The overall aim of the current study was to monitor the dynamic changes of geraniol during beer fermentation to understand and quantify in real time the point at which differences between S. cerevisiae and S. pastorianus yeast occurred and to provide new information on the biotransformation of geraniol during beer production.

2. Materials and Methods

2.1. Yeast Hydration and Model Wort Preparation

Commercially available yeast strains supplied by Fermentis (Lilles, France) were Saccharomyces cerevisiae strains SafAle US-05 and SafAle WB-06 and Saccharomyces pastorianus strains SafLager W-34/70 and SafLager S-23. Table 1 provides an overview of the samples measured with SPME-GC/MS and PTR-ToF-MS. The SPME-GC/MS samples were measured once every 24 h over a 5-day period, while the PTR-ToF-MS samples were measured once every 6 h over the same 5-day period. Each dried yeast strain was rehydrated separately in model wort. The model wort was prepared by dissolving 260 g of spray-dried malt extract (Briess Golden light) into 2 L deionized water (18 MΩ cm). For pH correction, 166 mg of calcium chloride (CaCl2) was added [33]. In place of bittering hops, 76.7 mg of Iso-α-acids (ICS—I4 Iso Standard; American Society of Brewing Chemists, St. Paul, MN, USA) was added to provide an international bitterness unit (IBU) of 20. The model wort was heated to 90 °C using a water bath and held for 10 min, then decreased to 20 °C using an ice bath. The main analytical characteristic of the model wort was pH 5.2, with a specific gravity of 12 °P. Each yeast strain starting density was 10 × 107 cells per mL, which was in line with manufacturing recommendations and best brewing practices.

2.2. Micro-Fermentations

Each 3 mL micro-fermentation consisted of model wort, yeast and 5 ppm of geraniol. In addition, samples without geraniol and samples without yeast served as blank controls. The samples were added into 20 mL glass head-space vials, sealed then placed into a thermostatic autosampler tray (set to 20 °C) in a randomized order (CTC CombiPAL, CTC Analytics, Zwingen, Switzerland).

2.3. HS- SPME-GC/MS Analytical Conditions

VOCs were extracted using Head Space Solid Phase Microextraction on (HS-SPME-GC/MS) with 2-cm fibre coated with 50/30-μm divinyl benzene/carboxen/poly-dimethylsiloxane (DVB/CAR/PDMS, Supelco, Bellefonte, PA, USA). The fibre was exposed to the headspace for 40 min. The compounds absorbed on the SPME fibre were desorbed at 250 °C in the GC/MS injection port. The mass detector operated in electron ionization mode (EI, internal ionization source; 70 eV) with a scan range from m/z 33 to 350. Analysis was carried out using Perkin Elmer Clarus 500 GC/MS equipped with an HP-INNOWax fused silica capillary column (30 m, 0.32-mm ID, 0.5-μm film thickness; Agilent Technologies, Palo Alto, CA, USA). The oven temperature was initially set at 40 °C for 1 min, then increased to 220 °C at 4 °C/min, increased to 250 °C at 15 °C/min and maintained for 2 min. Helium was used as carrier gas with a flow rate of 1.5 mL/min. Compound identification was based on mass spectra matching with NIST14/Wiley98 libraries. Linear retention indices were calculated under the same chromatographic conditions after the injection of a C7–C30 n-alkane series (Supelco).
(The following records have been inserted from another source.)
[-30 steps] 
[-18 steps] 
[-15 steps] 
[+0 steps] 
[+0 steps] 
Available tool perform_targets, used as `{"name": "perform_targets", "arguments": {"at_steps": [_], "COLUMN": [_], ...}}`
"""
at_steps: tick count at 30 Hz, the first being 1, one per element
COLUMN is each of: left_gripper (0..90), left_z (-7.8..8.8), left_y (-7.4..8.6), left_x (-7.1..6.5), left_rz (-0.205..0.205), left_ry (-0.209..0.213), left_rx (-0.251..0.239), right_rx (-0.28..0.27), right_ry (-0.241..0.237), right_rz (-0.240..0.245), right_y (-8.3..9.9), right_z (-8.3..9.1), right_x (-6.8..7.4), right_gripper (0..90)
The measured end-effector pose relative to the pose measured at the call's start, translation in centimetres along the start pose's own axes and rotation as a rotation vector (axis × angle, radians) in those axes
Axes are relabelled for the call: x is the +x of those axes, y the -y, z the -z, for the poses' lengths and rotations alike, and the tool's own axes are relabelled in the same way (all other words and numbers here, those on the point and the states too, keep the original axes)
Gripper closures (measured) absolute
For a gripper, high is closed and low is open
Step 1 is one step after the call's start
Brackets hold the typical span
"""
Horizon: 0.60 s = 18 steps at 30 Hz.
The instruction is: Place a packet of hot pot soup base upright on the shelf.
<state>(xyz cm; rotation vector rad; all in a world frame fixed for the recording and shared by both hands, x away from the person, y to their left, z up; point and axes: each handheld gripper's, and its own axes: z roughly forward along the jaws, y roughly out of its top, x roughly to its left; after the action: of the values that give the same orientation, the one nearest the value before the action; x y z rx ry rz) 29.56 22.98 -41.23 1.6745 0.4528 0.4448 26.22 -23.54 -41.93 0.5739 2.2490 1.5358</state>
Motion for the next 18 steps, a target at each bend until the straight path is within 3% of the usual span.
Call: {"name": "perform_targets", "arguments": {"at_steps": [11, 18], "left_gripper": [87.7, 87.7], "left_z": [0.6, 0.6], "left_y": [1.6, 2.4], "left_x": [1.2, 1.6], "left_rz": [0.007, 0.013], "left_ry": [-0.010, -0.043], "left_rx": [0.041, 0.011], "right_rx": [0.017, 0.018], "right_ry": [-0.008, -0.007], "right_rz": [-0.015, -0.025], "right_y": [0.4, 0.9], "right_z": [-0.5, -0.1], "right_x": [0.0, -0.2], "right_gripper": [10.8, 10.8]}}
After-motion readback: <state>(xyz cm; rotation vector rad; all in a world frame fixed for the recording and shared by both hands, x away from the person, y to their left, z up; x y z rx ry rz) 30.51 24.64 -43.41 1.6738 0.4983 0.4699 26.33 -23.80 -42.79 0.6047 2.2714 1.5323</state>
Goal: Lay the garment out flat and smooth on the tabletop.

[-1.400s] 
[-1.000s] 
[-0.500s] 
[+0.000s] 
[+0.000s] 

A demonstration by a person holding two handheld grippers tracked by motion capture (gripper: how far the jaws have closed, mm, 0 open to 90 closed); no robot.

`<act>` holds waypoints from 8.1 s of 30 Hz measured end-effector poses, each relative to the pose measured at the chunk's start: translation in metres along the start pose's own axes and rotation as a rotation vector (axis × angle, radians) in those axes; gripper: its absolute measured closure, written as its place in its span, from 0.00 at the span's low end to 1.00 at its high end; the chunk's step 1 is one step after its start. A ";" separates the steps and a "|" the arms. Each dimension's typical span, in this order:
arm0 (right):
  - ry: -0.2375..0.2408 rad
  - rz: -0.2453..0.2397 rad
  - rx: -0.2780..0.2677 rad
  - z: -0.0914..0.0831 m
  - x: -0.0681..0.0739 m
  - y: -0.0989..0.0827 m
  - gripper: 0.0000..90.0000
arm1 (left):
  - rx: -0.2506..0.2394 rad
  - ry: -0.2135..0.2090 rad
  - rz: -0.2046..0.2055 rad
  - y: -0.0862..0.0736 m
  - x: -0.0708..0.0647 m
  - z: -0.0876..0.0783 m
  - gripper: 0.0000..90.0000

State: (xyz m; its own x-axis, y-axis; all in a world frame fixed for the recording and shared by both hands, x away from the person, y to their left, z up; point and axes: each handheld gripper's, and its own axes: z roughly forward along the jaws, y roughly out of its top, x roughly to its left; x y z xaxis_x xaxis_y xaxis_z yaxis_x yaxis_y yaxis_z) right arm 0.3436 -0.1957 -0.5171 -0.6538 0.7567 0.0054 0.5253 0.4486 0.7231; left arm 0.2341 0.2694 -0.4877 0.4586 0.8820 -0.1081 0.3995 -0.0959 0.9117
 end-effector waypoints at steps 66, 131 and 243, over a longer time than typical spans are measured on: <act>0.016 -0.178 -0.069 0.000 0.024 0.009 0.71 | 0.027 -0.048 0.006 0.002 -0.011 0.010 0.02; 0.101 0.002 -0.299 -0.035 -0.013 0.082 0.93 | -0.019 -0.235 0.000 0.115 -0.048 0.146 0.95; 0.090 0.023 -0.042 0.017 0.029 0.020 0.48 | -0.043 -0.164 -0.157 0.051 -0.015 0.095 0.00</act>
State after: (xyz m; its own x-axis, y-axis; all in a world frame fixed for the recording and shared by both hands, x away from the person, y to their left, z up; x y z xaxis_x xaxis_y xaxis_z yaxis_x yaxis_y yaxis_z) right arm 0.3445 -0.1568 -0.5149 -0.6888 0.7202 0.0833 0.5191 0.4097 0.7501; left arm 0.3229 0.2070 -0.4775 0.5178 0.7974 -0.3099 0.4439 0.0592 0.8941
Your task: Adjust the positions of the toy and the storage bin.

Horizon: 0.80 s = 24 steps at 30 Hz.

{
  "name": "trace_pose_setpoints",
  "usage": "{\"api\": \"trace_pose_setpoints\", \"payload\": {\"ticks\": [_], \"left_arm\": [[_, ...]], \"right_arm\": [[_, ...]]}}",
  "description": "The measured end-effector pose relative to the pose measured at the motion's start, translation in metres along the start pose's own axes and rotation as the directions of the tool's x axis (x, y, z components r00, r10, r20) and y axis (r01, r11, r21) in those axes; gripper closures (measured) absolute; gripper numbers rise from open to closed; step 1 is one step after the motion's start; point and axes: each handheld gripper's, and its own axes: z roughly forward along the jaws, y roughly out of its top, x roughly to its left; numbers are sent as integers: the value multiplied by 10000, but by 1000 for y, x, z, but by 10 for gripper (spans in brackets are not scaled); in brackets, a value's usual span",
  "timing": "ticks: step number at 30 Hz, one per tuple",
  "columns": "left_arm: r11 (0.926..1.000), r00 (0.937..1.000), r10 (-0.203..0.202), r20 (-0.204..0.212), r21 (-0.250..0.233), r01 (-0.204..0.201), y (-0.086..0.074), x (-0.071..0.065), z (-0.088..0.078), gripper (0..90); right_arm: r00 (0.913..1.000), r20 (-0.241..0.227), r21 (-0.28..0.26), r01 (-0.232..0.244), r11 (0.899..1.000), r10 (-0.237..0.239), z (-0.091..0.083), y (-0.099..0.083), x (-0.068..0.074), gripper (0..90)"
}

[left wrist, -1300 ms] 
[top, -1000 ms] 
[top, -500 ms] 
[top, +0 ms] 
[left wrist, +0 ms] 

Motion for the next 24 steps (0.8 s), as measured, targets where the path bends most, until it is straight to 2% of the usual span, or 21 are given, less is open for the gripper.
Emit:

2.4. PTR-ToF-MS Measurement

Headspace measurements were performed with a commercial PTR-ToF-MS 8000 apparatus from Ionicon Analytik GmbH (Innsbruck, Austria) in a standard configuration (V mode). The ionization conditions were as follows: 500 V drift voltage, 110 °C drift temperature, and 2.80 mbar drift pressure resulting in an E/N ratio of 130 Townsend (1 Td = 10−17 cm2 V−1 s−1). Sample handling, headspace flushing and sampling were carried out using an autosampler (MPS MultiPurpose Sampler, Gerstel, Germany) specially adapted for PTR-ToF-MS [34]. The autosampler moved the sample from the incubation tray to the temperature-controlled purging site, connected to the PTR-ToF-MS inlet. Dynamic headspace analysis took place for 60 s with an acquisition rate of one mass spectrum per second between m/z 15 and 349. Due to the high ethanol concentration, argon was added to the inlet system at a flow rate of 120 sccm, with the total flow rate of the system at 160 sccm. This prevented primary ion depletion and the formation of ethanol clusters that might affect the final quantification of volatiles [35]. The argon flow rate was controlled by a multi-gas controller (MKS Instruments, Inc., Andover, MA, USA). After measurement, the vial was moved back to the same position as the incubation tray, and the cycle was repeated on the following sample. During fermentation, the measurement was repeated every 6 h to monitor the fermentation process.
Deadtime correction, internal calibration of mass spectral data, and peak extraction were performed according to previously described procedures [36,37]. The peak intensity in ppb/v (parts per billion per volume) was estimated using the formula described in the literature [38]. The formula uses a constant value for the reaction rate coefficient (k = 2.10−9 cm3 s−1).
Systematic errors can arise due to various factors, such as the use of a constant reaction coefficient, humidity, and fragmentation. However, in most cases, the error associated with measuring the absolute concentration of each compound is less than 30% and can be corrected post-analysis [36]. Certain mass peaks, such as those associated with isotopologues of 13C, 18O, and 27S, as well as water and ethanol clusters, were excluded from the dataset to minimise errors. Tentative compound identification was conducted by comparing the measured mass to the theoretical mass in the literature (Table 2). SPME-GC/MS was employed in conjunction with PTR-TOF-MS to confirm the tentative identification of compounds through the comparison of their mass spectra and chromatographic retention times.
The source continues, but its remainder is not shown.